___ Exercise data ___

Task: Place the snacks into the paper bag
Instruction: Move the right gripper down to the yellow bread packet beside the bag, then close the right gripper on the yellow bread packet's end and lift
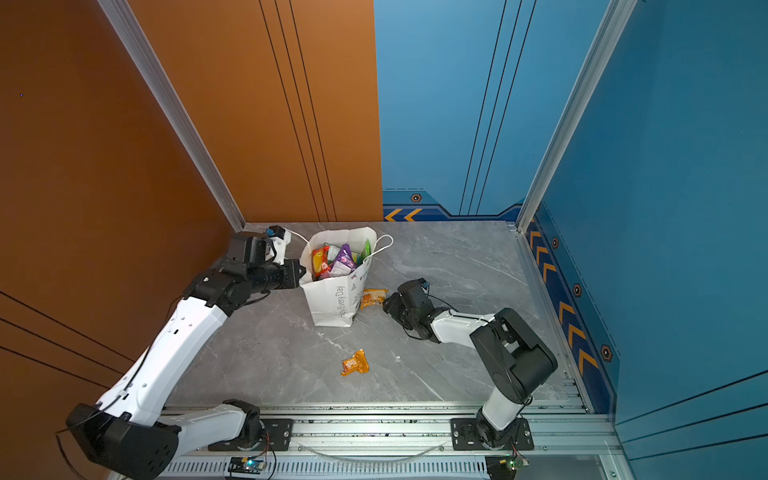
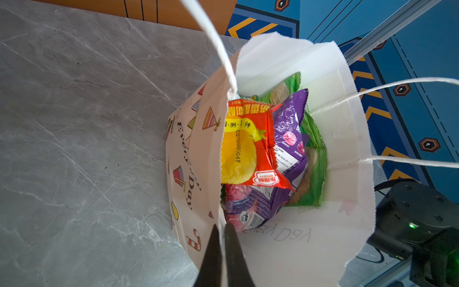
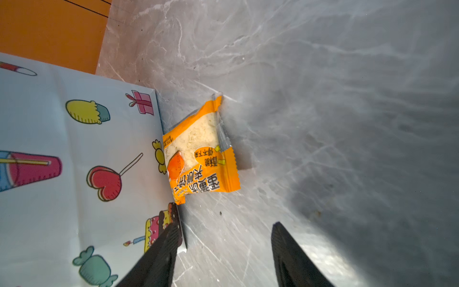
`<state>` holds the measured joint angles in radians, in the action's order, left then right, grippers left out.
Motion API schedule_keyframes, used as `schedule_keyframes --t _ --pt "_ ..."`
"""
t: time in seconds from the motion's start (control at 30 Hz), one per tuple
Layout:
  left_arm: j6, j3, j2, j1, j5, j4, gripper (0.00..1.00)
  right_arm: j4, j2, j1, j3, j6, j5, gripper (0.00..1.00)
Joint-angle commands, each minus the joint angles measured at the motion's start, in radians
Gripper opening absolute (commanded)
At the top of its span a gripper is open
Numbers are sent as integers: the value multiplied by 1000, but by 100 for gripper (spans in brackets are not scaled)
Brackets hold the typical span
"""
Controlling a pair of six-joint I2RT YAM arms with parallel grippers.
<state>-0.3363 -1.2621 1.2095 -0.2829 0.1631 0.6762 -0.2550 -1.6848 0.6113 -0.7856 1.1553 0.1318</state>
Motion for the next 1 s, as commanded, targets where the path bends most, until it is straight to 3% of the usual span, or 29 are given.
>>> schedule_keyframes --t 0.0,0.43,0.83,0.97 --pt "29 -2 -29 -7 -17 -67 0 0 -42 -11 -51 -24 56 60" --pt "27 -1 -23 -4 -15 -67 0 -12 -164 -50 -117 -20 109 57" --pt "28 -3 -34 -4 -15 -67 0 -44 -280 -48 -198 -35 134 35" --pt "28 -3 -36 -7 -15 -67 0 -61 -291 -51 -205 -36 140 23"
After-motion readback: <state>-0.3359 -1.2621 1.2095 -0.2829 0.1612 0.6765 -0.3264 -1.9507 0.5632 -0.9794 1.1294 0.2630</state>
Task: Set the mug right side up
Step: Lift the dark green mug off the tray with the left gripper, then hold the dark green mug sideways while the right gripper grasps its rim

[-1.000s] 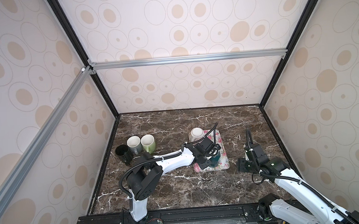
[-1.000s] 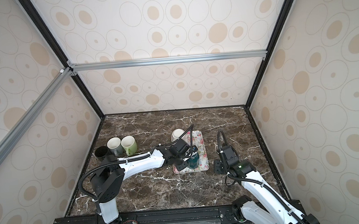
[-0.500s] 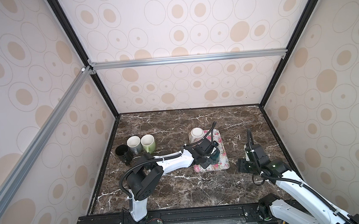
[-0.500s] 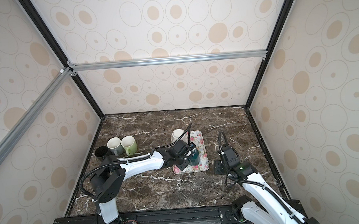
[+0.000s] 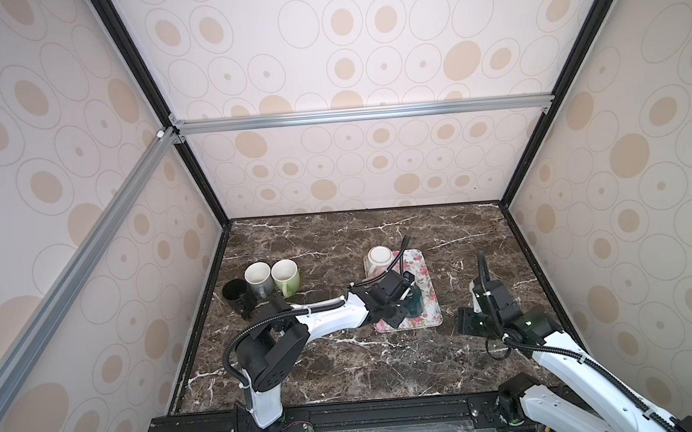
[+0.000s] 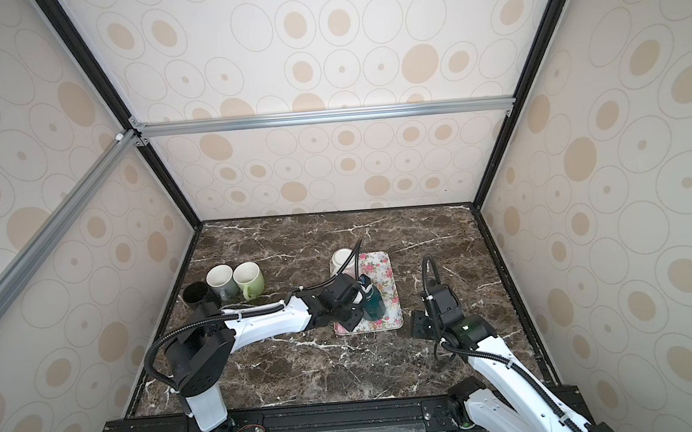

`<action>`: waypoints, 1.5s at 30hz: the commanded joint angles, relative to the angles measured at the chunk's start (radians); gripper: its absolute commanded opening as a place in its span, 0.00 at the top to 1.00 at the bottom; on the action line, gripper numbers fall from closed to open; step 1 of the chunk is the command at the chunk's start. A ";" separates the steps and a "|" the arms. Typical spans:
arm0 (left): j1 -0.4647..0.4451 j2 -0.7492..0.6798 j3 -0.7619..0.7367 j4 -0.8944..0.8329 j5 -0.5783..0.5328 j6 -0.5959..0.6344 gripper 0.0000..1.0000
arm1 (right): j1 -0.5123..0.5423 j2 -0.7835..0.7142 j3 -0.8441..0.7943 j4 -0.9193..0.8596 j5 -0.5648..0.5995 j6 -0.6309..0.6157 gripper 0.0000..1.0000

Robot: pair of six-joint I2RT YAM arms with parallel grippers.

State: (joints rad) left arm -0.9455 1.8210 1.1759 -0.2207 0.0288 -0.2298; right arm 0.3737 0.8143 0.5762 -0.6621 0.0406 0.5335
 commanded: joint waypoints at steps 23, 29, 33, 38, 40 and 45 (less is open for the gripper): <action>-0.009 -0.238 -0.067 0.222 0.054 -0.220 1.00 | -0.003 -0.060 -0.047 0.062 -0.163 0.089 0.41; -0.008 -0.288 -0.062 0.240 0.072 -0.275 1.00 | -0.004 -0.056 -0.015 0.074 -0.208 0.085 0.41; -0.007 -0.319 -0.058 0.251 0.085 -0.310 1.00 | -0.003 -0.057 0.010 0.093 -0.261 0.097 0.41; 0.000 -0.361 -0.054 0.269 0.083 -0.357 1.00 | -0.004 -0.054 0.050 0.143 -0.351 0.137 0.41; 0.003 -0.382 -0.053 0.280 0.083 -0.374 1.00 | -0.003 -0.047 0.067 0.167 -0.385 0.155 0.41; 0.020 -0.446 -0.069 0.332 0.102 -0.435 1.00 | -0.003 -0.036 0.098 0.252 -0.478 0.217 0.41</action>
State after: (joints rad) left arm -0.9356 1.4494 1.0878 -0.0475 0.1162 -0.6064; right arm 0.3737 0.7734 0.6422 -0.4808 -0.3550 0.6945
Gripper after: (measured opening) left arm 0.166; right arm 0.594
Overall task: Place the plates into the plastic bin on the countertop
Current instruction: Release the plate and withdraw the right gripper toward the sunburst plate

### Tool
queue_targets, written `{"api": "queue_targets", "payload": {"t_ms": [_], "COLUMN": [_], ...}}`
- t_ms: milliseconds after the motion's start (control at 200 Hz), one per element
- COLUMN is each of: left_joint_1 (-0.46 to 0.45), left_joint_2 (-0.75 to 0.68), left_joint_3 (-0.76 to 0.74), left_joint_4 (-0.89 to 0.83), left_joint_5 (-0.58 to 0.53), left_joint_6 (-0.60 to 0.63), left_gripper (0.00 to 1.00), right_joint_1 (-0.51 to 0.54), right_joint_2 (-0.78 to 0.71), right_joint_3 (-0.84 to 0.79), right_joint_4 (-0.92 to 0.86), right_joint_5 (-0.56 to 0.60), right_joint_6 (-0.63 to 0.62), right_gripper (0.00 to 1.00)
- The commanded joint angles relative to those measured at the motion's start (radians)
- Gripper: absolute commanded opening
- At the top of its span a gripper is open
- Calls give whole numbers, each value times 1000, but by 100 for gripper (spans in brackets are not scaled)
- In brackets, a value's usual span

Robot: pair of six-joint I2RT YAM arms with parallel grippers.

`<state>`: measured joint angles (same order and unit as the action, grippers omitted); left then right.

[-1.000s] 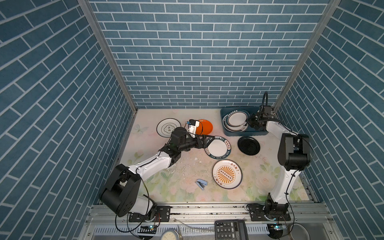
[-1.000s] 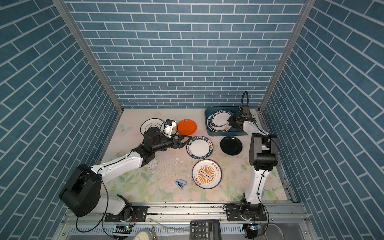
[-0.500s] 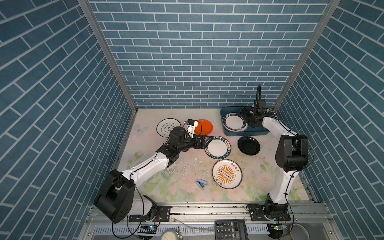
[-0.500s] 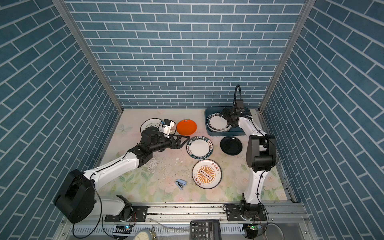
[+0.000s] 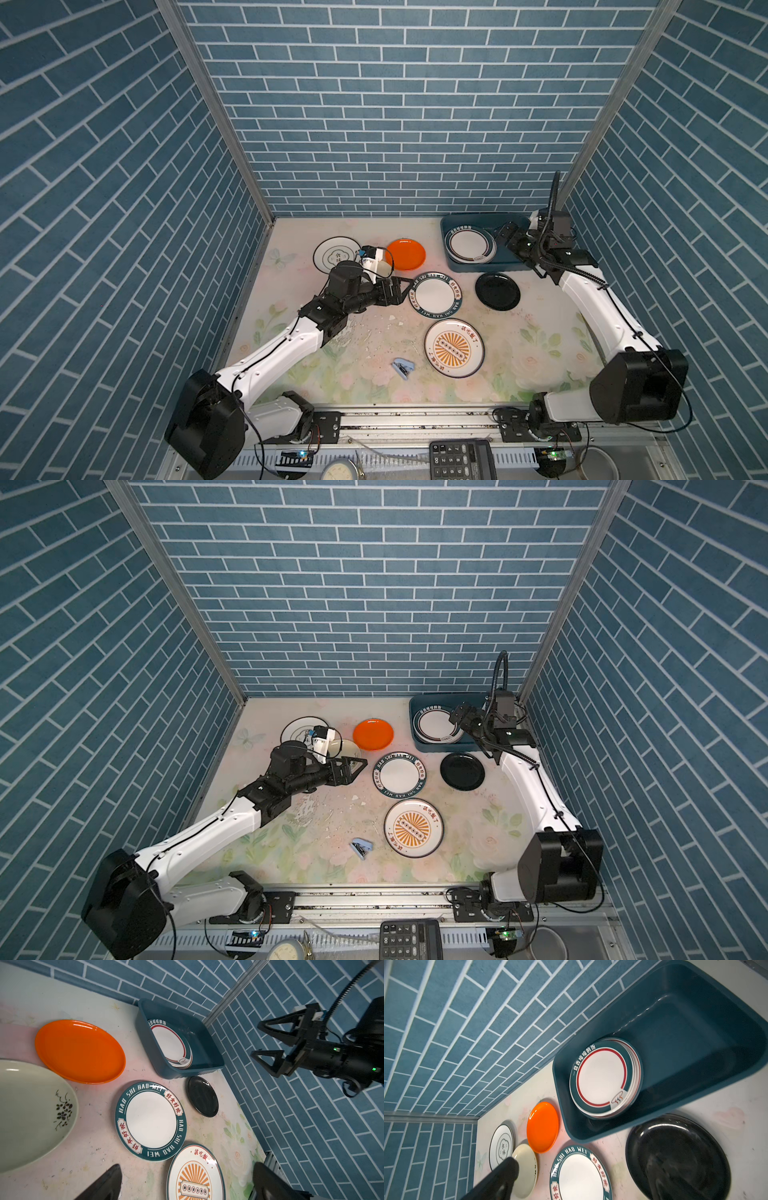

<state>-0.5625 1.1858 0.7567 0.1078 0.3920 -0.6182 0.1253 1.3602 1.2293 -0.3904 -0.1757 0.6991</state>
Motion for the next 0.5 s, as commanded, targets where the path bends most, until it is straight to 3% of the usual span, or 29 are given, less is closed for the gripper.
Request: {"api": "queue_targets", "payload": {"t_ms": [0,190,495], "left_joint_1": [5,5,4], "left_joint_2": [-39,-103,-204], "left_joint_3": [-36,-84,-131], "left_joint_4": [-51,-98,-219], "left_joint_5": [-13,-48,-122], "left_joint_6": [-26,-49,-74], "left_gripper": [100,100,100], "right_joint_1": [2,-1,-2], "right_joint_2": [-115,-337,-618], "right_joint_3": [-87,-280,-563], "right_joint_4": [-50,-89,-138], "right_joint_5": [9,-3,-121], "right_joint_6": [-61,-75,71], "right_gripper": [99,98,95]}}
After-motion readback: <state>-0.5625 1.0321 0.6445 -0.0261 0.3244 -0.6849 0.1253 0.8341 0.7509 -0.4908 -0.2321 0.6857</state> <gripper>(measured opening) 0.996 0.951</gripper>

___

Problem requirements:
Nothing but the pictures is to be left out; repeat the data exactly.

Solution to the problem:
Task: Place the snacks into the paper bag
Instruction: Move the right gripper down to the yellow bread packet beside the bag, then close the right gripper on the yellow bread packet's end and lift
`<state>` holds the measured joint angles in radians, in the action's order, left then right, grippers left out.
Motion API schedule_keyframes, used as `schedule_keyframes --t _ --pt "_ ..."`
"""
t: time in seconds from the motion's start (control at 30 Hz), one per tuple
Layout:
  left_arm: j6, j3, j2, j1, j5, j4, gripper (0.00..1.00)
  right_arm: j4, j2, j1, j3, j6, j5, gripper (0.00..1.00)
Joint-angle commands, each minus the joint angles measured at the motion's start, in radians
Gripper opening absolute (commanded)
At the top of its span a gripper is open
Numbers are sent as integers: the value multiplied by 1000, but by 100 for gripper (spans in brackets are not scaled)
Brackets hold the typical span
"""
Controlling a pair of six-joint I2RT YAM arms with parallel grippers.
<state>-0.3363 -1.2621 1.2095 -0.2829 0.1631 0.6762 -0.2550 -1.6848 0.6113 -0.7856 1.1553 0.1318</state>
Motion for the next 1 s, as commanded, targets where the path bends most, until it is straight to 3% of the usual span, or 29 are given.
>>> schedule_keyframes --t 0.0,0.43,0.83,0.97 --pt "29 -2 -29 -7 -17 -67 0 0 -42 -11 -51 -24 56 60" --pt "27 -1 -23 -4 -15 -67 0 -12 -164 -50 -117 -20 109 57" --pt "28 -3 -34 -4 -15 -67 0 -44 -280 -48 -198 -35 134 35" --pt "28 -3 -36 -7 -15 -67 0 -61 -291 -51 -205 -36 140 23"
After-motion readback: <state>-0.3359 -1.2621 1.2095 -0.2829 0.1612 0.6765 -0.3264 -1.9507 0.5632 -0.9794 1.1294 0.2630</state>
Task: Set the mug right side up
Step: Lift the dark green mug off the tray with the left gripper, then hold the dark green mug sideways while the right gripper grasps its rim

[-1.000s] 
[-1.000s] 
[-0.500s] 
[-0.500s] 
[+0.000s] 
[+0.000s] 

`<action>`: waypoints, 1.5s at 30hz: the commanded joint angles, relative to the angles measured at the chunk's start (radians); gripper: its absolute commanded opening as a place in its span, 0.00 at the top to 1.00 at the bottom; on the action line, gripper numbers fall from closed to open; step 1 of the chunk is the command at the chunk's start. A ";" separates the steps and a "|" the arms. Typical spans:
arm0 (left): j1 -0.4647..0.4451 j2 -0.7492..0.6798 j3 -0.7619..0.7367 j4 -0.8944..0.8329 j5 -0.5783..0.5328 j6 -0.5959..0.6344 gripper 0.0000..1.0000
arm1 (right): j1 -0.5123..0.5423 j2 -0.7835..0.7142 j3 -0.8441..0.7943 j4 -0.9193..0.8596 j5 -0.5648..0.5995 j6 -0.6309..0.6157 gripper 0.0000..1.0000

Robot: pair of six-joint I2RT YAM arms with parallel grippers.

State: (joints rad) left arm -0.9455 1.8210 1.1759 -0.2207 0.0288 -0.2298; right arm 0.3737 0.8143 0.5762 -0.6621 0.0406 0.5335
 commanded: joint waypoints at steps 23, 29, 33, 38, 40 and 45 (less is open for the gripper): <action>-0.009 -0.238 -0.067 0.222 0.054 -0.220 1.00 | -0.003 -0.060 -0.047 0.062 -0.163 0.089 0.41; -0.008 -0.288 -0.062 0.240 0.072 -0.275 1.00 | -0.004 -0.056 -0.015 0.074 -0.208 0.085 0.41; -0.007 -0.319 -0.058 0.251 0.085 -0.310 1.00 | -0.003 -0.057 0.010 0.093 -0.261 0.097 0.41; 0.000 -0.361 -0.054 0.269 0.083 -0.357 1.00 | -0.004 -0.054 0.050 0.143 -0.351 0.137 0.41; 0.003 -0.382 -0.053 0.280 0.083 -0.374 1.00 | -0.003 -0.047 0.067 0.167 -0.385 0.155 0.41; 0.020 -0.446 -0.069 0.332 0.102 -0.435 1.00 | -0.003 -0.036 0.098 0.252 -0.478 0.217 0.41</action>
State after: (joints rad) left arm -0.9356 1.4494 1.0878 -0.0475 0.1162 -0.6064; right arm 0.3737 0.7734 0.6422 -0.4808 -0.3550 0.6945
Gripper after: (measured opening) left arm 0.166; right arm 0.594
Overall task: Place the plates into the plastic bin on the countertop
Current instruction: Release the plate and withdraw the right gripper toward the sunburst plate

### Tool
queue_targets, written `{"api": "queue_targets", "payload": {"t_ms": [_], "COLUMN": [_], ...}}`
- t_ms: milliseconds after the motion's start (control at 200 Hz), one per element
- COLUMN is each of: left_joint_1 (-0.46 to 0.45), left_joint_2 (-0.75 to 0.68), left_joint_3 (-0.76 to 0.74), left_joint_4 (-0.89 to 0.83), left_joint_5 (-0.58 to 0.53), left_joint_6 (-0.60 to 0.63), left_gripper (0.00 to 1.00), right_joint_1 (-0.51 to 0.54), right_joint_2 (-0.78 to 0.71), right_joint_3 (-0.84 to 0.79), right_joint_4 (-0.92 to 0.86), right_joint_5 (-0.56 to 0.60), right_joint_6 (-0.63 to 0.62), right_gripper (0.00 to 1.00)
- The commanded joint angles relative to those measured at the motion's start (radians)
- Gripper: absolute commanded opening
- At the top of its span a gripper is open
- Calls give whole numbers, each value times 1000, but by 100 for gripper (spans in brackets are not scaled)
- In brackets, a value's usual span

Robot: pair of six-joint I2RT YAM arms with parallel grippers.

`<state>`: measured joint angles (same order and unit as the action, grippers omitted); left then right.

[-1.000s] 
[-1.000s] 
[-0.500s] 
[-0.500s] 
[+0.000s] 

<state>-0.5625 1.1858 0.7567 0.1078 0.3920 -0.6182 0.1253 1.3602 1.2293 -0.3904 -0.1757 0.6991</state>
Motion for the next 0.5 s, as commanded, targets where the path bends most, until it is straight to 3% of the usual span, or 29 are given, less is closed for the gripper.
Request: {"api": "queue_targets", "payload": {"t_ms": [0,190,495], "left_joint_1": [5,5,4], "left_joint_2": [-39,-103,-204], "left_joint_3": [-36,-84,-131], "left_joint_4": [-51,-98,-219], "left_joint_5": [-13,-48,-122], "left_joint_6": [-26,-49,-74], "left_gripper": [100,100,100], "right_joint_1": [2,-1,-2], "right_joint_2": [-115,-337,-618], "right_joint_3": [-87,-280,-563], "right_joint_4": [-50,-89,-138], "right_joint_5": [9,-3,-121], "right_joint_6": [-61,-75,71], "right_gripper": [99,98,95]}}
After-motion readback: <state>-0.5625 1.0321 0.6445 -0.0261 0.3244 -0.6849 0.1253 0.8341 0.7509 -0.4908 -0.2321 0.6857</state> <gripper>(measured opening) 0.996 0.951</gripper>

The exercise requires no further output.